Apple échappe à la responsabilité pour CSAM sur iCloud
Original : Apple defeats liability for not scanning iCloud for CSAM
Pourquoi c'est important
La décision clarifie la portée de la Section 230 face aux obligations de modération de contenu.
Un tribunal américain a rejeté la plainte contre Apple concernant l'absence de détection de CSAM dans iCloud, en accordant l'immunité prévue par la Section 230. Le juge a toutefois exprimé sa déception face aux choix techniques d'Apple, qui avait abandonné PhotoDNA au profit de NeuralHash avant d'adopter le chiffrement de bout en bout.

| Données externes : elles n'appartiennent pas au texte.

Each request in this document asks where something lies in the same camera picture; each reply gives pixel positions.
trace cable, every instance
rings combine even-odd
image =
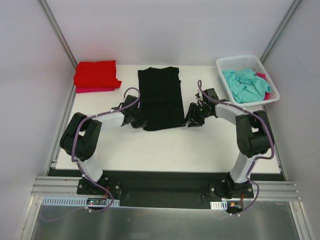
[[[218,101],[218,100],[215,100],[215,99],[209,97],[209,96],[202,90],[202,88],[201,88],[201,87],[202,87],[202,81],[201,81],[201,80],[198,80],[197,85],[198,85],[198,88],[199,88],[200,92],[202,93],[202,95],[205,96],[207,99],[209,99],[209,101],[211,101],[211,102],[213,102],[213,103],[215,103],[215,104],[222,104],[222,105],[231,106],[231,107],[233,107],[233,108],[236,108],[236,109],[238,109],[238,110],[240,110],[240,111],[242,111],[242,112],[244,112],[244,113],[246,113],[246,114],[249,114],[249,115],[255,117],[256,119],[258,119],[258,120],[260,121],[260,123],[261,123],[261,125],[262,125],[262,127],[263,127],[263,129],[264,129],[264,131],[265,131],[265,133],[266,133],[266,135],[267,135],[267,138],[268,138],[268,141],[269,141],[269,144],[270,144],[270,147],[271,147],[271,156],[257,156],[257,157],[254,159],[253,163],[251,164],[248,172],[246,173],[246,179],[247,179],[251,184],[256,185],[256,195],[255,195],[255,198],[253,199],[253,201],[250,203],[250,205],[249,205],[248,207],[246,207],[244,210],[242,210],[242,212],[245,212],[247,209],[249,209],[249,208],[257,201],[258,196],[259,196],[259,192],[260,192],[259,185],[258,185],[255,181],[252,181],[252,180],[249,178],[249,175],[250,175],[251,171],[253,170],[256,162],[257,162],[259,159],[267,159],[267,160],[270,160],[270,159],[273,159],[274,156],[275,156],[275,147],[274,147],[274,143],[273,143],[273,141],[272,141],[270,132],[269,132],[269,130],[268,130],[268,127],[267,127],[265,121],[264,121],[261,117],[259,117],[258,115],[254,114],[253,112],[250,112],[250,111],[248,111],[248,110],[245,110],[244,108],[242,108],[242,107],[240,107],[240,106],[238,106],[238,105],[232,104],[232,103],[230,103],[230,102]]]
[[[124,92],[123,97],[126,98],[127,92],[128,92],[129,90],[131,90],[131,89],[136,90],[137,93],[138,93],[138,97],[137,97],[137,99],[136,99],[134,102],[128,104],[127,106],[124,106],[124,107],[122,107],[122,108],[119,108],[119,109],[116,109],[116,110],[113,110],[113,111],[106,111],[106,112],[99,113],[99,114],[97,114],[97,115],[88,116],[88,117],[84,118],[84,119],[79,123],[79,125],[78,125],[78,127],[77,127],[77,129],[76,129],[75,137],[74,137],[73,145],[72,145],[72,151],[71,151],[71,161],[72,161],[73,163],[76,162],[76,165],[78,166],[80,172],[85,176],[86,179],[88,179],[88,180],[89,180],[92,184],[94,184],[95,186],[97,186],[97,187],[101,188],[102,190],[104,190],[105,193],[111,197],[111,202],[110,202],[107,206],[105,206],[104,208],[99,209],[99,210],[90,209],[90,212],[98,213],[98,212],[105,211],[106,209],[108,209],[108,208],[114,203],[114,197],[113,197],[113,195],[111,194],[111,192],[110,192],[108,189],[106,189],[105,187],[103,187],[103,186],[101,186],[100,184],[96,183],[96,182],[93,181],[88,175],[86,175],[85,171],[84,171],[84,170],[82,169],[82,167],[80,166],[78,160],[75,159],[75,151],[76,151],[76,146],[77,146],[77,140],[78,140],[79,132],[80,132],[80,129],[81,129],[82,125],[83,125],[87,120],[89,120],[89,119],[94,119],[94,118],[99,117],[99,116],[103,116],[103,115],[107,115],[107,114],[119,112],[119,111],[125,110],[125,109],[130,108],[131,106],[135,105],[135,104],[140,100],[140,96],[141,96],[141,94],[140,94],[140,92],[139,92],[139,90],[138,90],[137,88],[135,88],[135,87],[129,87],[129,88]],[[57,217],[57,218],[54,218],[54,219],[46,219],[46,218],[44,218],[43,215],[42,215],[43,208],[41,208],[41,209],[40,209],[40,212],[39,212],[39,218],[40,218],[42,221],[44,221],[44,222],[55,222],[55,221],[58,221],[58,220],[60,220],[60,219],[63,219],[64,217],[66,217],[66,216],[68,216],[68,215],[70,215],[70,214],[72,214],[72,213],[74,213],[74,212],[76,212],[76,211],[78,211],[78,210],[80,210],[80,209],[87,209],[87,208],[88,208],[88,207],[78,207],[78,208],[73,209],[72,211],[68,212],[67,214],[62,215],[62,216]]]

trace black cloth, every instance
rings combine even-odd
[[[177,128],[184,125],[179,68],[149,67],[138,71],[140,108],[147,121],[146,131]]]

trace white wall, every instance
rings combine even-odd
[[[12,240],[74,71],[36,0],[0,1],[0,36],[0,239]]]
[[[320,1],[304,0],[264,66],[280,100],[267,106],[288,179],[320,238]]]
[[[80,61],[215,66],[261,57],[293,0],[48,0]]]

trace white vent strip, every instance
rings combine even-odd
[[[87,205],[87,197],[77,196],[44,196],[42,205],[66,207],[101,207],[111,203],[111,199],[103,200],[100,205]],[[114,200],[111,207],[120,207],[120,201]]]
[[[212,210],[227,210],[228,204],[227,201],[211,201],[210,206]]]

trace white table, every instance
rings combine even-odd
[[[123,101],[127,88],[138,88],[138,70],[163,65],[117,65],[117,78],[121,88],[110,92],[80,93],[75,97],[71,117],[76,112],[86,115],[105,112]],[[184,115],[189,104],[196,102],[197,81],[202,88],[215,88],[220,99],[227,95],[214,66],[179,67]],[[239,154],[236,127],[214,116],[205,119],[202,127],[180,127],[160,131],[133,129],[131,125],[110,129],[100,134],[96,152],[103,170],[119,171],[170,171],[170,172],[229,172]],[[75,170],[77,165],[64,150],[60,151],[57,169]],[[260,160],[254,173],[279,173],[276,157]]]

Dans l'affaire Amy v. Apple, un tribunal fédéral a rejeté la troisième plainte amendée contre Apple, ouvrant la voie à un appel devant le Neuvième Circuit. Les plaignants, victimes de CSAM (contenus pédopornographiques), reprochaient à Apple un « défaut de conception » pour ne pas avoir adopté de technologie de détection connue comme PhotoDNA. Apple avait initialement développé sa propre solution, NeuralHash, puis y avait renoncé pour opter pour le chiffrement de bout en bout sur iCloud, suscitant confusion et critiques. Le tribunal a confirmé que la Section 230 protège Apple : les obligations invoquées par les plaignants découlent du statut d'éditeur d'Apple, et la responsabilité des dommages incombe aux tiers ayant partagé le contenu illicite. Le juge a précisé que même si Apple avait connaissance de ces usages — comme l'attestent des messages internes cités dans la plainte — cette connaissance générale ne suffit pas à lever l'immunité. Les arguments fondés sur les nouvelles exceptions établies dans Doe v. X ont également été rejetés. L'affaire est désormais transmise au Neuvième Circuit.